Items from a dataset:
******

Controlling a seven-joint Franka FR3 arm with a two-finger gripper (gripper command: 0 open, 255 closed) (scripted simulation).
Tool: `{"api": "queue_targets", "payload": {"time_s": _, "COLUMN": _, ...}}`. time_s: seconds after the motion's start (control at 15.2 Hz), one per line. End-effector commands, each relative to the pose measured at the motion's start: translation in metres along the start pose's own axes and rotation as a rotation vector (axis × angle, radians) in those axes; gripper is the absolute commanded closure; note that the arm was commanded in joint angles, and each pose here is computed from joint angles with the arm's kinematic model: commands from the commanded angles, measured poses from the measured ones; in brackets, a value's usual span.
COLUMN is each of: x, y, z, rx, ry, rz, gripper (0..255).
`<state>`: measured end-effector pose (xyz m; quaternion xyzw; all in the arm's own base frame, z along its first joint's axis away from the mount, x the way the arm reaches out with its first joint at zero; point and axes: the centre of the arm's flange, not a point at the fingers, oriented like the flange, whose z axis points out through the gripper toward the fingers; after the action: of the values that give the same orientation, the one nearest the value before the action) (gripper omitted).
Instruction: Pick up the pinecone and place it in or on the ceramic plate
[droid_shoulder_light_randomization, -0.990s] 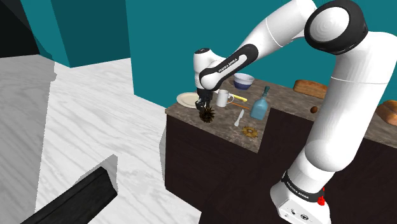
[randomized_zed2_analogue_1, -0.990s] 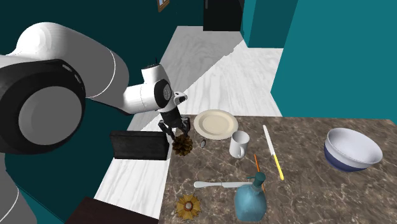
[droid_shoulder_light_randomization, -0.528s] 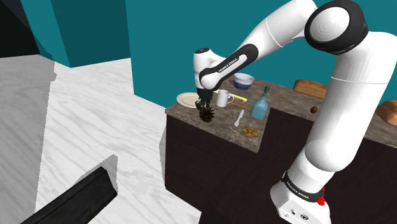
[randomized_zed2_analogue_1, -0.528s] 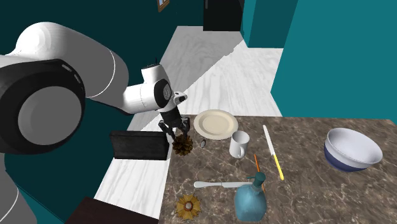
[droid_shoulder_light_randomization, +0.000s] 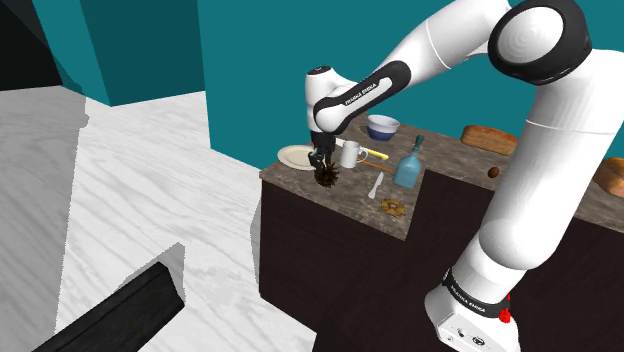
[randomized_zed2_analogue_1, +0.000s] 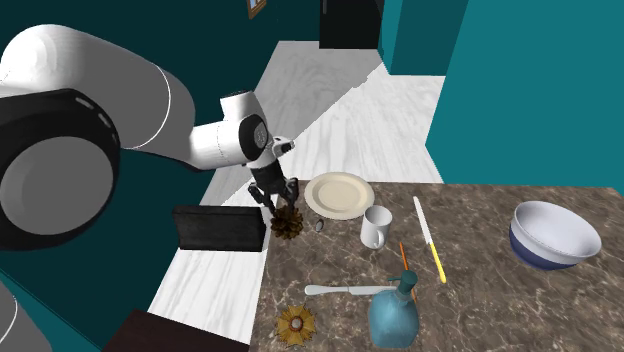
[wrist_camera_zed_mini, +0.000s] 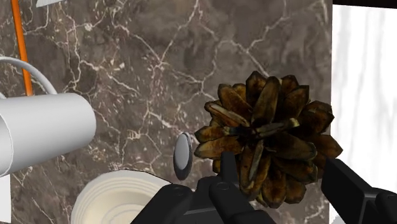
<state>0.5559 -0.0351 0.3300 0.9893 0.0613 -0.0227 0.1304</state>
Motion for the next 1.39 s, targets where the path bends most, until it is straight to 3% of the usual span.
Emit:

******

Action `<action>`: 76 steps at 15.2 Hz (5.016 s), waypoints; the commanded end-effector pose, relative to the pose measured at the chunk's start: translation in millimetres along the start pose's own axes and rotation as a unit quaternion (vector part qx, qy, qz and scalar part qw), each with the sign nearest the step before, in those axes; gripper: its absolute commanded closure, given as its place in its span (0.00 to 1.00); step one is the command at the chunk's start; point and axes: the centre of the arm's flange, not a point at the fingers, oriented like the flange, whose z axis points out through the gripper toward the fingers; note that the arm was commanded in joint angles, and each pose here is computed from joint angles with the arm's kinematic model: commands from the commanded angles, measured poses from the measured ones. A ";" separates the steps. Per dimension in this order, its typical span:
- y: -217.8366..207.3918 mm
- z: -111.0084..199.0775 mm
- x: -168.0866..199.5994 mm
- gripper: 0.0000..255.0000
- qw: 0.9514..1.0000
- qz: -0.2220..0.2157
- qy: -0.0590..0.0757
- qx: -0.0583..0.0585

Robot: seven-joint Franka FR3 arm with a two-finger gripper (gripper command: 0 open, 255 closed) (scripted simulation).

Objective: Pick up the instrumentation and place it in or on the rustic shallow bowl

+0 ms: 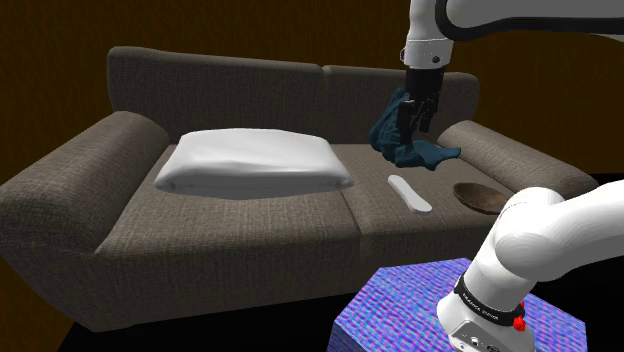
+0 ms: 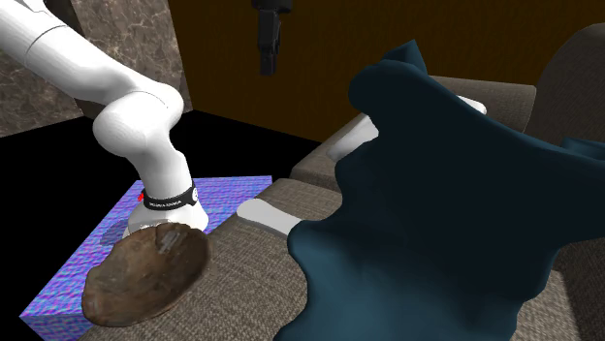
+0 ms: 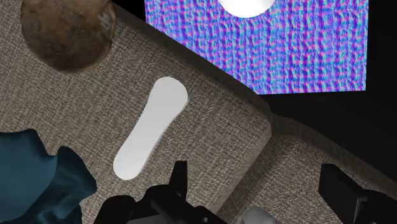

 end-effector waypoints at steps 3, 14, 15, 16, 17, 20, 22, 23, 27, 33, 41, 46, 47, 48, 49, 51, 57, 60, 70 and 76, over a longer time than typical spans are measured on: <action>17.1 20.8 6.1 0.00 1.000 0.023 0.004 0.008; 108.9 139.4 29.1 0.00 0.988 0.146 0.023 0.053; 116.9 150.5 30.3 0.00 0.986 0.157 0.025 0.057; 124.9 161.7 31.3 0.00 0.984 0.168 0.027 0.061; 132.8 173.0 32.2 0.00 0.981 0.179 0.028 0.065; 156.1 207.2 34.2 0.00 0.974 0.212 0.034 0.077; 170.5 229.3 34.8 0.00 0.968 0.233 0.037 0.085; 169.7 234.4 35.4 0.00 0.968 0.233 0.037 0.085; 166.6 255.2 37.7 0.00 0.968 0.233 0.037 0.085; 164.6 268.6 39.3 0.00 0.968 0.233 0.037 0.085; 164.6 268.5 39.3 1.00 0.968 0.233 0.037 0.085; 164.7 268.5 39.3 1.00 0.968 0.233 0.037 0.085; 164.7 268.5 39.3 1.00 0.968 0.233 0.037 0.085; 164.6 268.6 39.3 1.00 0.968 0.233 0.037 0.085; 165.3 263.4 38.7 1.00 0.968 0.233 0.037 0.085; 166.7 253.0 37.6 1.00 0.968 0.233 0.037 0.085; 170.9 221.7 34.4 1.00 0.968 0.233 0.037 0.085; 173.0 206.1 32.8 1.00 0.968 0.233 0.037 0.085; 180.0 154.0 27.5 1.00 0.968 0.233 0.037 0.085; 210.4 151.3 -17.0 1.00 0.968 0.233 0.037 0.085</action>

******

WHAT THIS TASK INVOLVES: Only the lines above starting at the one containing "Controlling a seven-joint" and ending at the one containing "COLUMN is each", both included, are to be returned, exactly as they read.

YOUR RESPONSE:
Controlling a seven-joint Franka FR3 arm with a two-finger gripper (gripper command: 0 open, 255 closed) (scripted simulation).
Tool: `{"api": "queue_targets", "payload": {"time_s": _, "COLUMN": _, ...}}`. time_s: seconds after the motion's start (control at 15.2 Hz), one per line. End-effector commands, each relative to the pose measured at the motion's start: translation in metres along the start pose's own axes and rotation as a rotation vector (axis × angle, radians) in those axes; gripper is the absolute commanded closure; note that the arm was commanded in joint angles, and each pose here is computed from joint angles with the arm's kinematic model: commands from the commanded angles, measured poses from the measured ones; in brackets, a value's usual span.
COLUMN is each of: x, y, z, rx, ry, rz, gripper (0..255).

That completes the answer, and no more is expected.